Marketplace Scratch Pad

T. Boone’s new message

Scott Jagow Jan 14, 2010

It’s been pretty difficult to escape Texas oilman T. Boone Pickens the past couple of years. He spent $62 million on an ad campaign that showed up just about everywhere. He called for major investment in wind power to replace natural gas, so that the natural gas could be used to replace oil. His campaign didn’t work so well, so he’s trying a different approach.

Here’s his new commercial, which started running on cable channels today. As you can see, he doesn’t say a thing about wind power. He’s clearly playing on national security concerns while still pushing natural gas to reduce our dependence on foreign oil.

More from the New York Times:

His aides hope that a stronger message, focused on national security, will be effective after the attempted Christmas Day airliner bombing and other terrorist actions. They say they discussed whether using the Arabic lettering might be viewed as incendiary or offensive, but concluded that any added attention would be good for the cause…

“We’re infidels with most of these people and they have no use for us,” the 81-year-old oilman said in an interview on the way to a speech here recently. “We’re getting more and more dependent on the wrong people.”

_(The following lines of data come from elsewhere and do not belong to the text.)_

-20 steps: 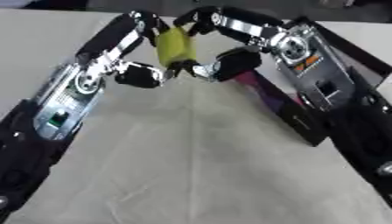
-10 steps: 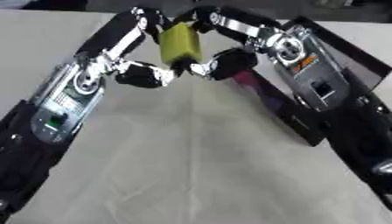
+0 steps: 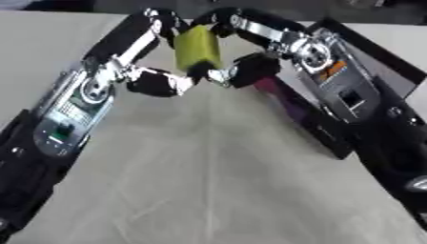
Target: Pick up the objects with one hand, pass them to the other hand, and then place them into the box on the other side of the table.
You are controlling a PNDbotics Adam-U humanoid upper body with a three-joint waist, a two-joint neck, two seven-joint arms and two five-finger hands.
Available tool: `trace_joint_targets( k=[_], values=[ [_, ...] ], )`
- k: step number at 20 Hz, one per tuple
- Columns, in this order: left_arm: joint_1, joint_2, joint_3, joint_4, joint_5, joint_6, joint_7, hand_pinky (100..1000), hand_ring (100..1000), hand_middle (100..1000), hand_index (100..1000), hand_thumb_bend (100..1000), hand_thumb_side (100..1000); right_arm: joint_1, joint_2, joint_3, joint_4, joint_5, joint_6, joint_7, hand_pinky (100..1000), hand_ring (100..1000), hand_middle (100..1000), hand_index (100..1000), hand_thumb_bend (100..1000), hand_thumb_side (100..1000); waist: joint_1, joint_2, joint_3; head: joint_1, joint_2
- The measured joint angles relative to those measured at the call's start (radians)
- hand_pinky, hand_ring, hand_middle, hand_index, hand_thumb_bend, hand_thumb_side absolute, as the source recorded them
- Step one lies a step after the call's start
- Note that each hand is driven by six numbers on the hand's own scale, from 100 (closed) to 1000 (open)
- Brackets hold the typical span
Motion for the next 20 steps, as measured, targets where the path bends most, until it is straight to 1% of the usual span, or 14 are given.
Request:
trace_joint_targets(
  k=[1, 2, 6, 8, 14, 16, 17, 20],
  values=[
    [0.0, 0.0, 0.0, 0.0, 0.0, 0.0, 0.0, 746, 570, 621, 601, 261, 239, 0.0, 0.0, 0.0, 0.0, -0.002, 0.001, -0.001, 898, 844, 796, 745, 180, 250, 0.0, 0.0, 0.0, 0.0, 0.0],
    [0.0, 0.0, 0.0, 0.0, 0.0, 0.0, 0.0, 746, 569, 622, 603, 261, 239, 0.0, 0.0, 0.0, 0.0, -0.005, 0.003, -0.003, 896, 837, 773, 712, 177, 234, 0.0, 0.0, 0.0, 0.0, 0.0],
    [0.001, 0.0, 0.0, 0.0, -0.002, 0.0, 0.001, 745, 566, 623, 614, 272, 249, 0.0, 0.0, 0.0, -0.001, -0.026, 0.015, -0.018, 884, 785, 682, 612, 161, 165, 0.0, 0.0, -0.001, 0.0, 0.0],
    [0.001, 0.0, 0.0, 0.0, -0.002, 0.002, 0.004, 745, 566, 625, 618, 291, 254, 0.0, 0.0, 0.001, -0.001, -0.037, 0.02, -0.027, 880, 761, 648, 590, 153, 154, 0.0, 0.0, -0.001, 0.0, 0.0],
    [0.001, 0.0, 0.0, 0.0, -0.003, 0.005, 0.012, 748, 569, 635, 650, 380, 282, 0.0, -0.001, 0.005, -0.002, -0.063, 0.034, -0.048, 868, 728, 600, 552, 105, 120, 0.0, 0.0, -0.002, 0.0, 0.0],
    [0.001, 0.0, 0.0, 0.0, -0.004, 0.006, 0.014, 749, 571, 638, 657, 397, 288, 0.001, -0.003, 0.006, -0.003, -0.07, 0.038, -0.054, 867, 725, 597, 550, 100, 121, 0.0, 0.0, -0.002, -0.001, 0.0],
    [0.001, 0.0, 0.0, 0.0, -0.004, 0.007, 0.014, 751, 574, 645, 681, 430, 303, 0.001, -0.004, 0.006, -0.004, -0.072, 0.04, -0.057, 865, 718, 590, 537, 100, 126, 0.0, 0.0, -0.002, -0.001, 0.0],
    [0.002, 0.0, 0.0, 0.001, -0.007, 0.01, 0.017, 754, 580, 655, 711, 464, 318, 0.001, -0.009, 0.006, -0.007, -0.076, 0.043, -0.06, 864, 716, 588, 533, 100, 128, 0.0, 0.0, -0.002, -0.004, 0.0]
  ],
)
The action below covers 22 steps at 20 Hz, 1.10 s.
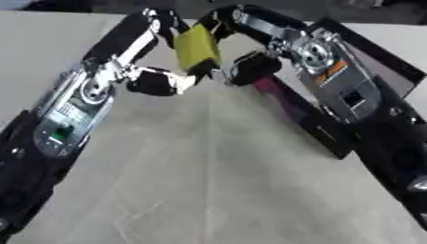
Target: Pick up the objects with one hand, pass them to the other hand, and then place them into the box on the other side of the table.
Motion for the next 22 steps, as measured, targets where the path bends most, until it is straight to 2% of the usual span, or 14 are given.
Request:
trace_joint_targets(
  k=[2, 4, 7, 9, 19, 20, 22],
  values=[
    [0.0, 0.0, 0.0, 0.0, -0.002, 0.003, -0.001, 764, 595, 680, 767, 536, 362, 0.0, 0.0, 0.0, 0.0, -0.003, 0.002, -0.002, 862, 714, 587, 529, 100, 131, 0.0, 0.0, 0.0, -0.001, 0.0],
    [0.001, 0.0, -0.001, 0.0, -0.006, 0.007, -0.003, 769, 602, 690, 780, 566, 381, 0.0, -0.004, 0.0, 0.0, -0.003, 0.003, -0.003, 862, 713, 586, 528, 100, 131, 0.0, 0.0, 0.0, -0.001, 0.0],
    [0.002, 0.0, -0.003, 0.0, -0.014, 0.011, -0.007, 782, 624, 716, 810, 687, 465, 0.004, -0.009, 0.0, 0.0, -0.003, 0.005, -0.004, 861, 712, 585, 525, 100, 129, 0.0, 0.0, 0.0, -0.001, 0.0],
    [0.002, -0.001, -0.003, 0.0, -0.021, 0.015, -0.007, 784, 630, 722, 817, 734, 497, 0.007, -0.009, -0.001, 0.0, -0.003, 0.006, -0.004, 860, 712, 584, 523, 100, 126, 0.0, 0.0, 0.0, -0.001, 0.0],
    [0.007, -0.008, -0.003, 0.0, -0.039, 0.029, 0.004, 793, 647, 736, 833, 795, 536, 0.009, -0.017, -0.001, 0.0, -0.009, 0.012, -0.007, 859, 711, 585, 519, 100, 123, 0.0, 0.0, -0.002, -0.001, -0.003],
    [0.007, -0.008, -0.003, 0.0, -0.041, 0.03, 0.006, 793, 596, 737, 834, 795, 536, 0.01, -0.017, -0.003, 0.0, -0.011, 0.014, -0.009, 859, 711, 585, 518, 100, 123, 0.0, 0.0, -0.002, -0.001, -0.003],
    [0.01, -0.008, -0.002, 0.001, -0.044, 0.033, 0.008, 793, 581, 737, 834, 794, 536, 0.014, -0.018, -0.007, -0.001, -0.013, 0.018, -0.012, 859, 712, 587, 518, 100, 125, 0.0, 0.0, -0.002, -0.001, -0.003]
  ],
)
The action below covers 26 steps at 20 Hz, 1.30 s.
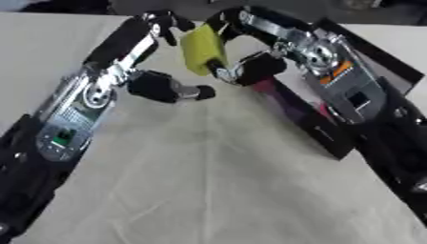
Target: Pick up the objects with one hand, pass them to the other hand, and then place them into the box on the other side of the table.
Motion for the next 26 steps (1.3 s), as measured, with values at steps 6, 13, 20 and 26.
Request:
trace_joint_targets(
  k=[6, 13, 20, 26],
  values=[
    [0.012, 0.0, 0.007, 0.006, -0.004, 0.015, 0.01, 790, 567, 732, 830, 781, 538, 0.014, -0.012, -0.018, -0.009, -0.016, 0.015, -0.016, 861, 715, 594, 521, 100, 129, 0.0, 0.0, -0.002, 0.0, 0.0],
    [0.05, 0.007, 0.022, 0.03, -0.001, 0.037, 0.019, 790, 568, 724, 821, 772, 549, 0.045, -0.047, -0.062, -0.037, -0.055, 0.034, -0.043, 863, 717, 598, 523, 100, 115, 0.0, 0.0, -0.008, 0.0, -0.004],
    [0.095, 0.04, 0.045, 0.036, 0.002, 0.045, 0.032, 794, 566, 723, 818, 766, 548, 0.11, -0.12, -0.13, -0.043, -0.063, 0.054, -0.109, 862, 717, 609, 530, 100, 141, 0.0, 0.0, -0.014, -0.005, -0.005],
    [0.12, 0.062, 0.059, 0.023, 0.018, 0.052, 0.043, 795, 564, 723, 815, 765, 548, 0.168, -0.175, -0.19, -0.028, -0.074, 0.073, -0.172, 863, 718, 616, 536, 100, 163, 0.001, 0.0, -0.015, -0.019, -0.01]
  ],
)
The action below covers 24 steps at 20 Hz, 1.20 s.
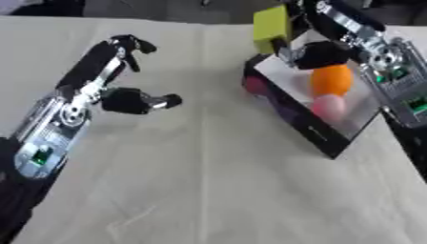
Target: Pick up the objects with one hand, pass them to the other hand, and then place them into the box on the other side of the table.
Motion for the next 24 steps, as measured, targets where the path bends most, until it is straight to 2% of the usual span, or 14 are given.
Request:
trace_joint_targets(
  k=[6, 9, 17, 20, 24],
  values=[
    [0.019, 0.019, 0.013, -0.021, 0.011, 0.007, 0.011, 794, 561, 723, 816, 765, 549, 0.036, -0.054, -0.042, 0.044, -0.025, 0.008, -0.031, 864, 721, 622, 541, 100, 194, 0.0, 0.0, 0.0, -0.019, 0.0],
    [0.027, 0.023, 0.018, -0.031, 0.016, 0.01, 0.016, 794, 561, 723, 815, 764, 549, 0.049, -0.078, -0.058, 0.071, -0.042, 0.007, -0.033, 865, 723, 628, 549, 100, 241, 0.002, 0.0, 0.001, -0.029, 0.002],
    [0.036, 0.031, 0.024, -0.044, 0.024, 0.015, 0.022, 794, 557, 723, 814, 763, 550, 0.076, -0.119, -0.089, 0.151, -0.075, -0.036, -0.013, 870, 743, 656, 578, 100, 295, 0.004, 0.0, 0.001, -0.069, 0.006],
    [0.038, 0.035, 0.025, -0.049, 0.026, 0.016, 0.024, 794, 557, 723, 814, 763, 551, 0.082, -0.126, -0.093, 0.178, -0.074, -0.056, 0.002, 873, 756, 679, 611, 100, 319, 0.006, 0.0, 0.001, -0.081, 0.006],
    [0.042, 0.035, 0.027, -0.05, 0.026, 0.018, 0.027, 793, 555, 723, 815, 763, 552, 0.083, -0.133, -0.099, 0.206, -0.07, -0.084, 0.025, 888, 804, 784, 751, 100, 397, 0.009, 0.0, 0.001, -0.09, 0.007]
  ],
)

Pickens is spending millions more on the new campaign and plans to tour the country, urging people to lobby Congress for tax incentives. Specifically, he wants the president to convert the entire federal vehicle fleet to natural gas and give tax breaks to companies that use natural gas in their vehicles. Of course, Pickens has personal dogs in this fight. He’s well-invested in both domestic oil and natural gas:

Skeptics say putting in the infrastructure for natural gas vehicles would be too expensive, and battery-powered electric cars and hybrids are a better alternative. And worries are growing that the techniques used to blast through shale rock to release gas could pollute drinking water.

“It’s very hard to move mountains on energy policy, and Pickens has not yet even moved a hill,” said Amy Myers Jaffe, an energy expert at Rice University in Houston. “The problem that Pickens faces is that in this country if you are from the oil industry, people are naturally suspicious of what you say on energy policy.”

This week, Pickens officially shelved his huge Texas windfarm project. Natural gas prices have come down so much, there’s little hunger for wind farms to generate electricity.

You think wind is dead? Or that this push for natural gas will go anywhere?